McArdle's disease is an autosomal recessive disease caused by genetic defects in myophosphorylase, the skeletal muscle isoform of glycogen phosphorylase 1 which catalyzes and regulates the breakdown of glycogen to glucose 1‐phosphate during glycogenolysis. The PYGM gene, on chromosome 11q13.1 2, has 20 exons encoding for a protein of 842 amino acids. Over 149 different causative mutations have been reported including missense, nonsense, splicing, and frameshift mutations 3. This patient was homozygous, and her parents were heterozygous for a missense sequence variant c.281G>C (p.Arg94Pro) in exon 2 which in our search of various databases (e.g., Leiden Open Variation Database (LOVD) 3.0; 170 variants described, UCSC Genome Database, ClinVar Database of NCBI; 59 variants) has not been reported.
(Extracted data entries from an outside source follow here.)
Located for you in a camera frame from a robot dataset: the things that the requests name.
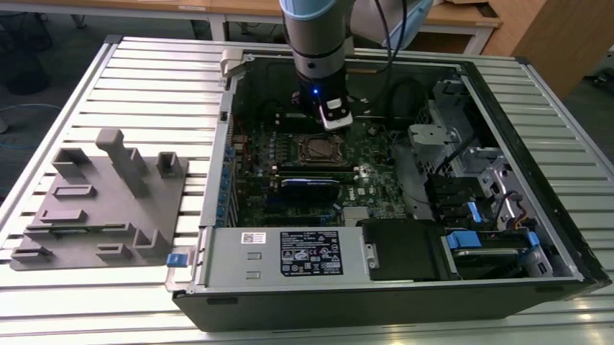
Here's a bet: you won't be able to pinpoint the CPU socket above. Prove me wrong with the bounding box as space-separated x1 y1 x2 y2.
296 133 349 167

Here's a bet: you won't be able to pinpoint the grey case release latch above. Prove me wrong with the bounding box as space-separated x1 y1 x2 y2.
218 49 246 78

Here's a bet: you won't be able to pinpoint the green RAM stick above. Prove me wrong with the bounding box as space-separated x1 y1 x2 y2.
277 171 360 182

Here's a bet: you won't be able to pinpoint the black graphics card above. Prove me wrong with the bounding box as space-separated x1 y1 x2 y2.
278 178 343 208

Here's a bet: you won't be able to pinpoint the green motherboard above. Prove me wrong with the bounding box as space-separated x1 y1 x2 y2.
228 114 419 229

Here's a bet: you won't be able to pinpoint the wooden desk white legs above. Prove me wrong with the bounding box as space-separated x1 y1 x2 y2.
0 0 226 41
209 0 504 55

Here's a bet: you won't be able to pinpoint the silver chipset heatsink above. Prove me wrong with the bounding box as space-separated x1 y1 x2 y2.
343 206 373 221

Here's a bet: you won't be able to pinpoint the wooden cabinet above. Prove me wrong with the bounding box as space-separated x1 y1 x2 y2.
483 0 614 101

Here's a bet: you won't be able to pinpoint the silver power supply unit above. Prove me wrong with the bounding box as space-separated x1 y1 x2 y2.
189 226 380 289

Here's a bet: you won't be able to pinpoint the hard disk in blue carrier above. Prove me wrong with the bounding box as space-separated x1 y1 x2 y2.
443 231 523 281

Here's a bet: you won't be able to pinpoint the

Another mutation affecting the same amino acid (c.280C>T; pArg94Trp) has been reported in an individual with McArdle disease 4. Similarly, a sequence variant has been reported in the UCSC Genome Database which affects the same nucleotide and amino acid but leads to a different substitution (c.281G>A; p.Arg94Gln). Several lines of evidence suggest that this novel mutation is pathogenic. First, it was the only nucleotide alteration in the coding region and in adjacent exon/intron boundaries of the PYGM gene. Second, p.Arg94 is evolutionarily conserved among myophosphorylase proteins in multiple mammalian and nonmammalian species. Third, parents were heterozygous carriers. Three bioinformatics programs including polyPhen‐2 5, SIFT 6, and Mutation Taster (www.mutationtaster.org) have predicted the c.281G>C (p.Arg94Pro) change to be deleterious. Proline substitution bends the main chain of the protein and is a known breaker of secondary structures 7. Her flat lactate response and exaggerated ammonia rise during the forearm ischemic exercise test provide physiological support for the pathogenicity of the mutation. The reasons for clinical variability in McArdle's are not completely understood but may be due, in part, to epigenetic modulators or metabolic flux through related pathways 8 as well as to the severity of the mutation and resulting residual enzyme activity 9. Our patient's phenotype was characterized by rapid progression of exercise intolerance and contractures following a first myoglobinuric episode which may potentially suggest an alteration in the function/stability of her myophosphorylase protein due to this novel mutation.

Authorship

MNN: wrote the first draft of the manuscript and contributed to the analysis and interpretation of the data. A‐ML: contributed to the analysis and interpretation of the data and to the writing and revision of the manuscript for intellectual content. IT: contributed to the design and conceptualization of the study, analysis and interpretation of the data, and to the writing and revision of the manuscript for intellectual content.

Conflict of Interest

Dr. Nabavi Nouri has nothing to disclose. Dr. Lamhonwah has nothing to disclose. Dr. Tein reports grants from United Mitochondrial Disease Foundation, Physician's Services Incorporated Foundation of Ontario, Foundation for Prader‐Willi Research and Myositis Association Canada—all outside the submitted work. The authors have read and comply with the Journal's position on issues involved in ethical publication.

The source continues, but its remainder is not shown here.